━━━ Exercise material ━━━

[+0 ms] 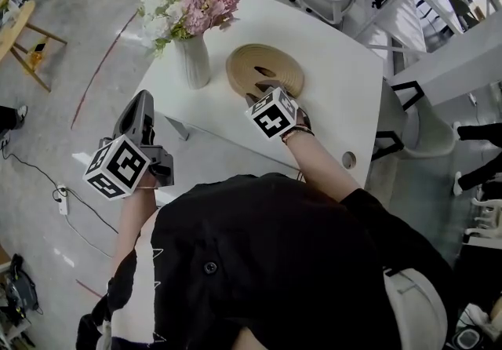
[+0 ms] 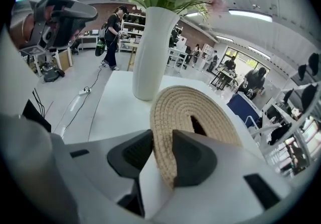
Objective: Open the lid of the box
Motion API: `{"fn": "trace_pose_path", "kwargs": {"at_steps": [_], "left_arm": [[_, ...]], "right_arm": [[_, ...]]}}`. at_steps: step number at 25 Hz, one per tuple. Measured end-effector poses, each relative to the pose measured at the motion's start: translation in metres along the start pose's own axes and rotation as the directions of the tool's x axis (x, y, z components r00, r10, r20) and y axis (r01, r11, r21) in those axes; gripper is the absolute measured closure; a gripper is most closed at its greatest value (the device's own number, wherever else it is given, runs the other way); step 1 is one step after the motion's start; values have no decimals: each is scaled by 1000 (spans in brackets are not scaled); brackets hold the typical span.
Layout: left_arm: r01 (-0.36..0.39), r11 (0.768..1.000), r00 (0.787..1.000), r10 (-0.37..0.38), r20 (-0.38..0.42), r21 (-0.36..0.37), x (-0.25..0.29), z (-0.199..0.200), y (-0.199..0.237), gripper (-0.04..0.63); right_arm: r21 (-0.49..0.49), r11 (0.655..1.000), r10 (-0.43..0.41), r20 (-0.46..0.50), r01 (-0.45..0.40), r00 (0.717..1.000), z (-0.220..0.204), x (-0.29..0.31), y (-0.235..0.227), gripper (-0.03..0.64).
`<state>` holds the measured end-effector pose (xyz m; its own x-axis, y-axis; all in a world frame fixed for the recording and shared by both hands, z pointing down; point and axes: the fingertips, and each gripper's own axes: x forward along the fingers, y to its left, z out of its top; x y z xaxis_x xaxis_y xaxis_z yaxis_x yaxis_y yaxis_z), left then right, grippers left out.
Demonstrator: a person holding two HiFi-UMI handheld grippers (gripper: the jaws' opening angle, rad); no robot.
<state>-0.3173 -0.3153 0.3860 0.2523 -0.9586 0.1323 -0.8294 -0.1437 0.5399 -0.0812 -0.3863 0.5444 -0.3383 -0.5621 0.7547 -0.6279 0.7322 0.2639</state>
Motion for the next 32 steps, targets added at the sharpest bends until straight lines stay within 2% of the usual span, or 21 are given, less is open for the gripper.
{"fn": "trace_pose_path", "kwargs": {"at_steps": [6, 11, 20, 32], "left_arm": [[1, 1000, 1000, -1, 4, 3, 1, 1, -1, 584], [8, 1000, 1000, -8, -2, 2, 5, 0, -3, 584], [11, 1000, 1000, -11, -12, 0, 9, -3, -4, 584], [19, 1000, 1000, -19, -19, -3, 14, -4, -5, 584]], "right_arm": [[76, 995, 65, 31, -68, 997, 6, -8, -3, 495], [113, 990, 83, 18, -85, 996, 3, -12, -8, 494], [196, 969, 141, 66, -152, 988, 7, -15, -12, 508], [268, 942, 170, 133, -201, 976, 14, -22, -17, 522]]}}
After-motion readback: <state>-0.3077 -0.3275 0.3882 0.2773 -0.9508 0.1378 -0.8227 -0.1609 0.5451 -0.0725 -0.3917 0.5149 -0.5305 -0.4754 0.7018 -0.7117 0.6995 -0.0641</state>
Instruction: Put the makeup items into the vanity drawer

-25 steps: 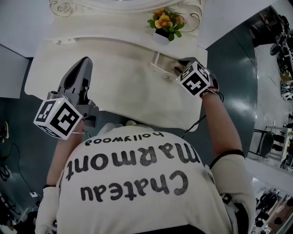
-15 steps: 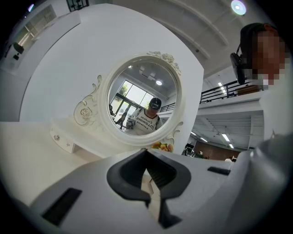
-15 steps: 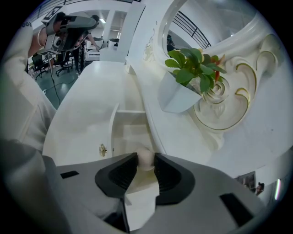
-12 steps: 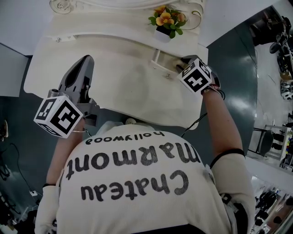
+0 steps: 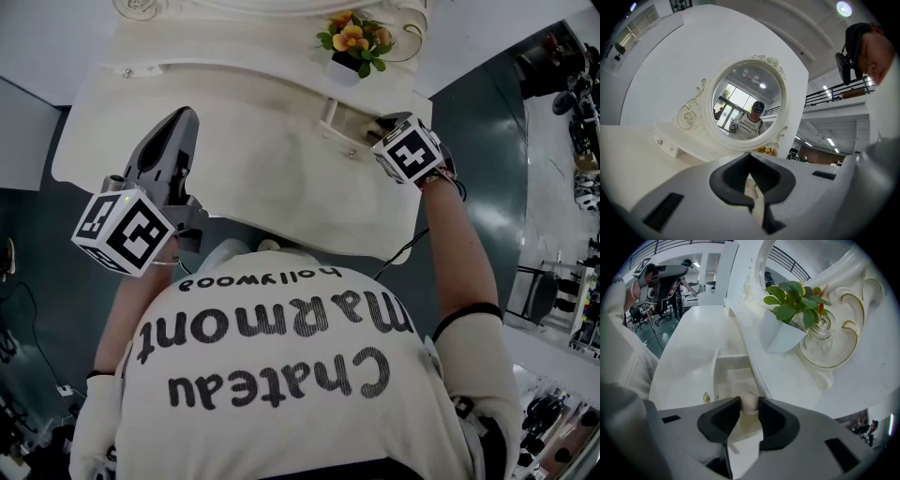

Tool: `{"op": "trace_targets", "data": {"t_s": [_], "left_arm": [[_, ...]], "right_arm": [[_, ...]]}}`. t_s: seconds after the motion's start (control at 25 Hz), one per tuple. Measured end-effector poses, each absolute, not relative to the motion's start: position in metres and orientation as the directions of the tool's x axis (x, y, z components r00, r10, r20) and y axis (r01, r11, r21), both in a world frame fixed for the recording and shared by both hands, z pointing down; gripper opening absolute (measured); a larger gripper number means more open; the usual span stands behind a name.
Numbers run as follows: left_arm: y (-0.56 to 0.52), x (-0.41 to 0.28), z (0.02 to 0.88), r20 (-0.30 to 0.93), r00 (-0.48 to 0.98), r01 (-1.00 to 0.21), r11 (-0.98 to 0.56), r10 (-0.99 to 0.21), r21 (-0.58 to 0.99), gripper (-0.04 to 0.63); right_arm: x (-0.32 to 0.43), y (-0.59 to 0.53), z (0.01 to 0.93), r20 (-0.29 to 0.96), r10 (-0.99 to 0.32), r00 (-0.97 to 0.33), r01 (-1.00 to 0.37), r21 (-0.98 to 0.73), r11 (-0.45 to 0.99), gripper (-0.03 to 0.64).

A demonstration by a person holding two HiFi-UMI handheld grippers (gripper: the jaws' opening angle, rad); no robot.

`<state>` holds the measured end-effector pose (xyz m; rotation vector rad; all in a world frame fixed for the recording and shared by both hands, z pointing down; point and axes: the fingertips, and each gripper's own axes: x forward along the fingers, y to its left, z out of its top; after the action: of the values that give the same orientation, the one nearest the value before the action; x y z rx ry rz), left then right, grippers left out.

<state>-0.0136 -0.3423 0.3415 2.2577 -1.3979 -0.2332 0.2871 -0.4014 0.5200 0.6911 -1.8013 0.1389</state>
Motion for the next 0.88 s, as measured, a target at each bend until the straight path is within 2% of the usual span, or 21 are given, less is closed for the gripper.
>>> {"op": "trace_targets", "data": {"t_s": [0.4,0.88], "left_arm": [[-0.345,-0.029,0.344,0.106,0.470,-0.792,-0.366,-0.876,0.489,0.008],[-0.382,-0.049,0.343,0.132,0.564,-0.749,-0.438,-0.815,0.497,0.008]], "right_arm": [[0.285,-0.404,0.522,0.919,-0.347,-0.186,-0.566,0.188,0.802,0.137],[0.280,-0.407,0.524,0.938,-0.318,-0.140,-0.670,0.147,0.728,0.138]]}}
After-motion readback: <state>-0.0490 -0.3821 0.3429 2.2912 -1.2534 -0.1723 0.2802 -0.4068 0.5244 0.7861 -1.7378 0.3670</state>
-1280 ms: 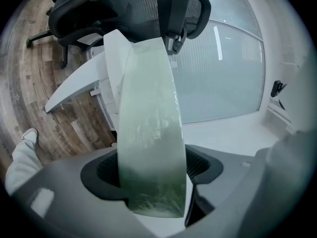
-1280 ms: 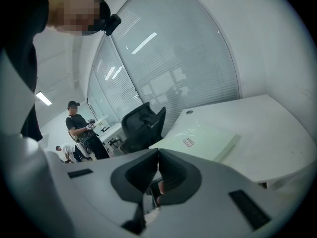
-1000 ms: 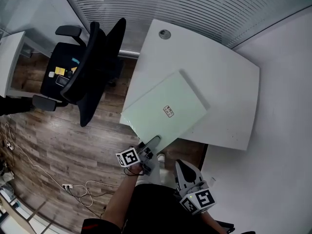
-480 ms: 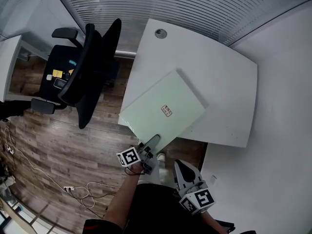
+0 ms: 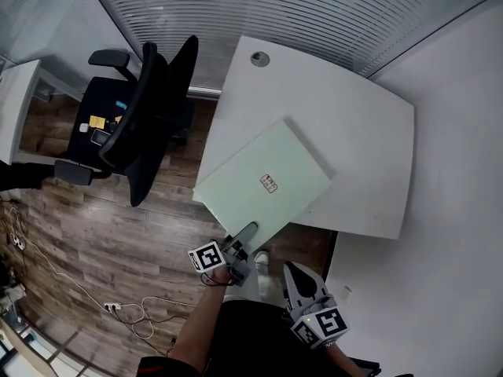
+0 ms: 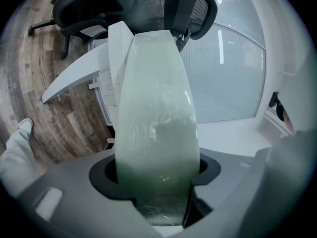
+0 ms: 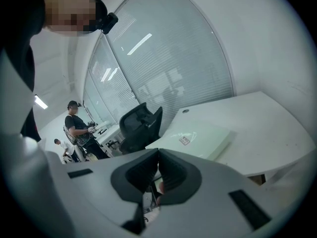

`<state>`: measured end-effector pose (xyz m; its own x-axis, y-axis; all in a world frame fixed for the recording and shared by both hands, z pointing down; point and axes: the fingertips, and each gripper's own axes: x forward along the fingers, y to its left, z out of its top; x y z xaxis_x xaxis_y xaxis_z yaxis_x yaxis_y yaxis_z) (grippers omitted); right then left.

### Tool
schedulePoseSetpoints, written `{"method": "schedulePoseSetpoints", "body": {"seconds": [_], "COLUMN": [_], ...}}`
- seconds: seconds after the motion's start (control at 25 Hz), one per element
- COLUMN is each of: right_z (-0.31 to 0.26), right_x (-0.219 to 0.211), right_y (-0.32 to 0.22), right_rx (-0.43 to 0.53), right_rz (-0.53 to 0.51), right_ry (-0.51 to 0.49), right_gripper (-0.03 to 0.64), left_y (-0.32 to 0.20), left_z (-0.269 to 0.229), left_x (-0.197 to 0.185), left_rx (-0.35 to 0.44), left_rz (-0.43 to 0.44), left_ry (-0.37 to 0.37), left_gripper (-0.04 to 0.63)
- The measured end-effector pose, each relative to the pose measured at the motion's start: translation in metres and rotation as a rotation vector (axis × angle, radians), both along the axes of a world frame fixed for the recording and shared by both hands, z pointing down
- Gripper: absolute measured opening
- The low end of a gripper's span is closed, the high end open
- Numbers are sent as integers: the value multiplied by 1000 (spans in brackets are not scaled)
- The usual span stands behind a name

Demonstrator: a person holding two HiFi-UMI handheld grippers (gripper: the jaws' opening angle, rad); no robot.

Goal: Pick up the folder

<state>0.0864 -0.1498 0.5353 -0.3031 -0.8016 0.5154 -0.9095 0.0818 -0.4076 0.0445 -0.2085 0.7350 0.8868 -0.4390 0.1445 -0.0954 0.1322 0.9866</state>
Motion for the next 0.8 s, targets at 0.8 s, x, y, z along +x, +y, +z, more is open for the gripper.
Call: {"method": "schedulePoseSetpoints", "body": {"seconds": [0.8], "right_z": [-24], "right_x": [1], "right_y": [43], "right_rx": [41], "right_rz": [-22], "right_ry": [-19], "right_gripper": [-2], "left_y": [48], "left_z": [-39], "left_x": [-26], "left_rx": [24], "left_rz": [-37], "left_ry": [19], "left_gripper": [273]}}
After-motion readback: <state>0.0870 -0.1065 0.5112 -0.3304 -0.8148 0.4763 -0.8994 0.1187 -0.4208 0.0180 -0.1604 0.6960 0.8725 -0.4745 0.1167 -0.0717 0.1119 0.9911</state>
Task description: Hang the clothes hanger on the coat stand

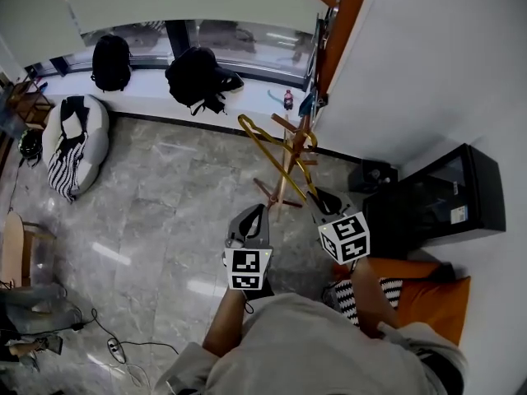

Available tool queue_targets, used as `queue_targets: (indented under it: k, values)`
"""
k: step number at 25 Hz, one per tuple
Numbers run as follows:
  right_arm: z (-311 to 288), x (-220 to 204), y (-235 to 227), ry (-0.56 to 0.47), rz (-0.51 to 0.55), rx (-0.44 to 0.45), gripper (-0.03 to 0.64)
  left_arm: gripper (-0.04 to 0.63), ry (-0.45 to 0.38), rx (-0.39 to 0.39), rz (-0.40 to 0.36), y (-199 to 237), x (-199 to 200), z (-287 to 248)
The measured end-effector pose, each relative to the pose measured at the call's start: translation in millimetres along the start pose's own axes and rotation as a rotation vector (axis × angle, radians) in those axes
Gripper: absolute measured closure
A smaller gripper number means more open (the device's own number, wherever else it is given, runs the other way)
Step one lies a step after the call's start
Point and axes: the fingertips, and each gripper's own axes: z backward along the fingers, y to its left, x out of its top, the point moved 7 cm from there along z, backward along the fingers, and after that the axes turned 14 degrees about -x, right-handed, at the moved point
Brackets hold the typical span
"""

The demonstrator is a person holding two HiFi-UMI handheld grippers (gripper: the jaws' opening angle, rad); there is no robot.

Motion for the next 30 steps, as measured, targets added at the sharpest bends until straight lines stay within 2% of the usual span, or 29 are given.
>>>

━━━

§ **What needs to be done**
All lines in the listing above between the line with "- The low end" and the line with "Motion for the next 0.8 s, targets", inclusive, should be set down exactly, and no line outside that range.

§ **Task solution**
- The low end of a gripper's span is closed, the high end open
- Numbers are sent as integers: the value multiplied by 1000 (spans in brackets are not scaled)
- The usual span stands behind a name

Demonstrator: a person holding two HiFi-UMI handheld grippers (gripper: the jaws' opening angle, rad); no robot.

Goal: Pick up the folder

<state>0.0864 -0.1498 0.5353 -0.3031 -0.8016 0.5154 -0.9095 0.0818 -0.4076 0.0445 -0.2085 0.7350 0.8868 -0.4390 0.1445 -0.0954 0.1322 0.9866</state>
Motion for the next 0.8 s, targets at 0.8 s, x, y, z along +x, +y, +z, more is open for the gripper.

This is the complete output for the exercise.